[AVAILABLE DATA — start]

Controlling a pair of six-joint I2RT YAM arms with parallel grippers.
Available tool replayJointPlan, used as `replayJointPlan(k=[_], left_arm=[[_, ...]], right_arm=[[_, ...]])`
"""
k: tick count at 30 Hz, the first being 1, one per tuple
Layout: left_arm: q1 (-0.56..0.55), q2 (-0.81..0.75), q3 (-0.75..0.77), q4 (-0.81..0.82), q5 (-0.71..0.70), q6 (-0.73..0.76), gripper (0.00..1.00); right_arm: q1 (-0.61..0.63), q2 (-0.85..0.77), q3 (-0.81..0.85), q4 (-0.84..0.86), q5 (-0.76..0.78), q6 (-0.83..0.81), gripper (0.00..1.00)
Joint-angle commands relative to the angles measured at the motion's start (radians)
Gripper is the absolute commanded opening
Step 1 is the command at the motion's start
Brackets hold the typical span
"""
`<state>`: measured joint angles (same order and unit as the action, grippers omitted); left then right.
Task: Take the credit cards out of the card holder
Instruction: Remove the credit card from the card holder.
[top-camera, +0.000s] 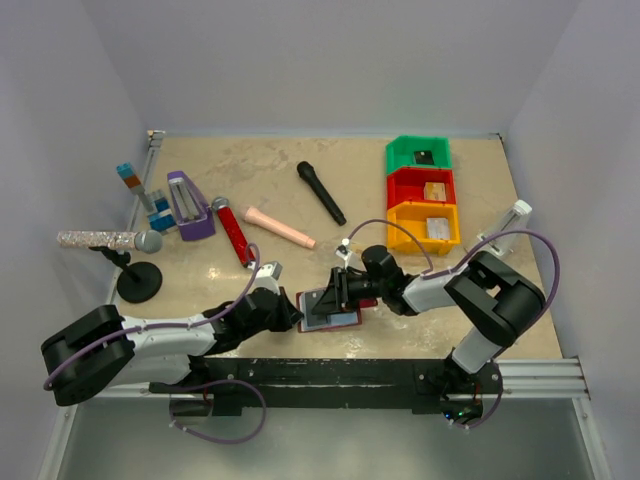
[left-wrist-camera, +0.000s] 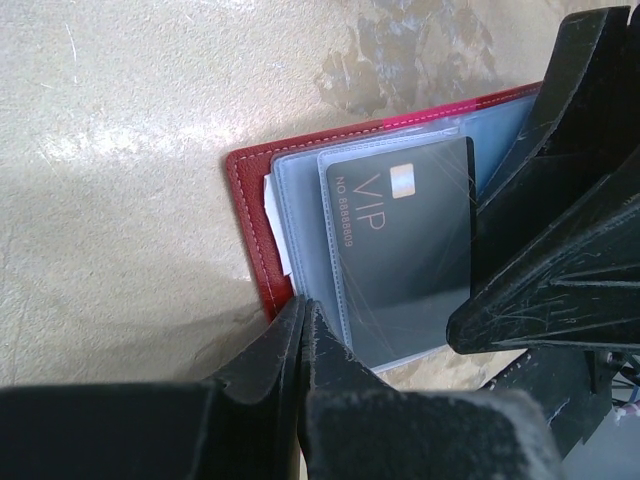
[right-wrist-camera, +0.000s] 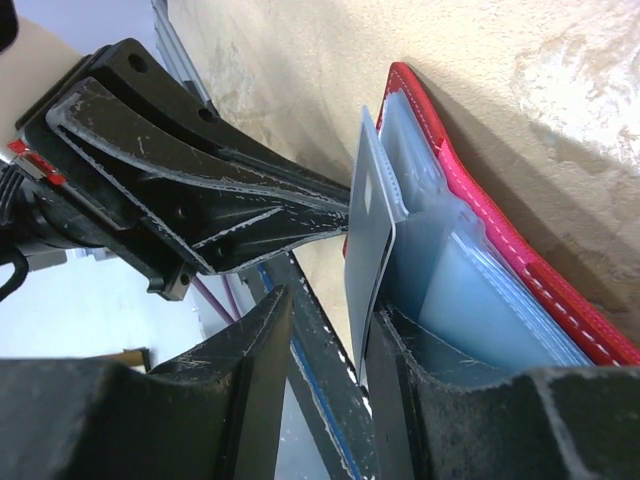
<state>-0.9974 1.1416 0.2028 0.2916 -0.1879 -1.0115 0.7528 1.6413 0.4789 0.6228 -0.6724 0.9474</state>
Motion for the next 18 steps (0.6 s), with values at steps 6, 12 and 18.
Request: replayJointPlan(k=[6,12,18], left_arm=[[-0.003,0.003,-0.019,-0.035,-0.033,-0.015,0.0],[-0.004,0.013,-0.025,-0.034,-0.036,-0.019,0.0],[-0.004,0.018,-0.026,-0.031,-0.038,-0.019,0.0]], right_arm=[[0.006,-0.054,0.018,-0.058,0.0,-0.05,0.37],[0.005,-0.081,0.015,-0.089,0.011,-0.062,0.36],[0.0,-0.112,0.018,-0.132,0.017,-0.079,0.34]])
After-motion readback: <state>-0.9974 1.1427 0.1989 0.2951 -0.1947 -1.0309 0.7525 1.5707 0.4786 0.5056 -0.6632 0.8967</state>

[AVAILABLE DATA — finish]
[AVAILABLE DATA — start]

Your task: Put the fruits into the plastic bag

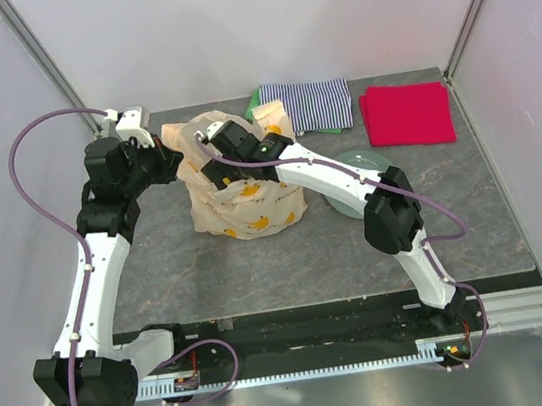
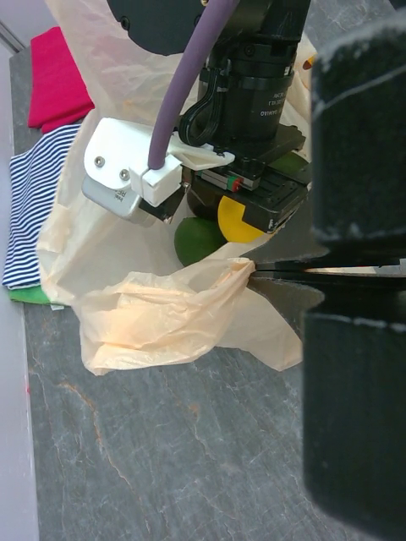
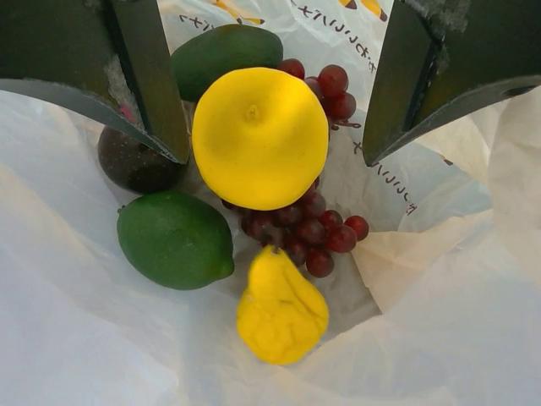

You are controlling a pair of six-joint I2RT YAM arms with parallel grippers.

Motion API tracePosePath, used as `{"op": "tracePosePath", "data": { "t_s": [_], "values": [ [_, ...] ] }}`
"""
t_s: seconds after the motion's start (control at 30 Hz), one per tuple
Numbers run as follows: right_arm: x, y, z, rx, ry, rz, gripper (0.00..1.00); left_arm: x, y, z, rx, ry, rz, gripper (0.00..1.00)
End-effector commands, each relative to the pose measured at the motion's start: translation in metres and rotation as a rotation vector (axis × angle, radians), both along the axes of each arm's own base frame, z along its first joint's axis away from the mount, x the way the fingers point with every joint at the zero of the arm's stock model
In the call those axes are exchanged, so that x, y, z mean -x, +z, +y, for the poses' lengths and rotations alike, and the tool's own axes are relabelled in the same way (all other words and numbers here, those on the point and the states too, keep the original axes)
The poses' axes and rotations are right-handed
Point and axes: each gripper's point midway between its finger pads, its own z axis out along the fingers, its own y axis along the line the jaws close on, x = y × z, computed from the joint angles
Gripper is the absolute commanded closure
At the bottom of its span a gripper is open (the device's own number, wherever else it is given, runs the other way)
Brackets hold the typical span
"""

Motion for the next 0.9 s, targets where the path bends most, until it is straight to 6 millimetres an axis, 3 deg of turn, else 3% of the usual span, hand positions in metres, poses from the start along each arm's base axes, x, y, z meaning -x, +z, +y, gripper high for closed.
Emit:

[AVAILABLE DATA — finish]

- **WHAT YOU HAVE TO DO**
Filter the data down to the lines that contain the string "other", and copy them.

- **REPLY TO THE EXERCISE**
In the call those axes are exchanged, so that x, y, z mean -x, +z, +y, for the poses' lengths and rotations alike, and the tool's own axes are relabelled in the same way (all other words and numbers here, those on the point and the states too, keep the original axes)
At the bottom of its span a gripper is open (the device's own number, wherever else it is given, runs the other way)

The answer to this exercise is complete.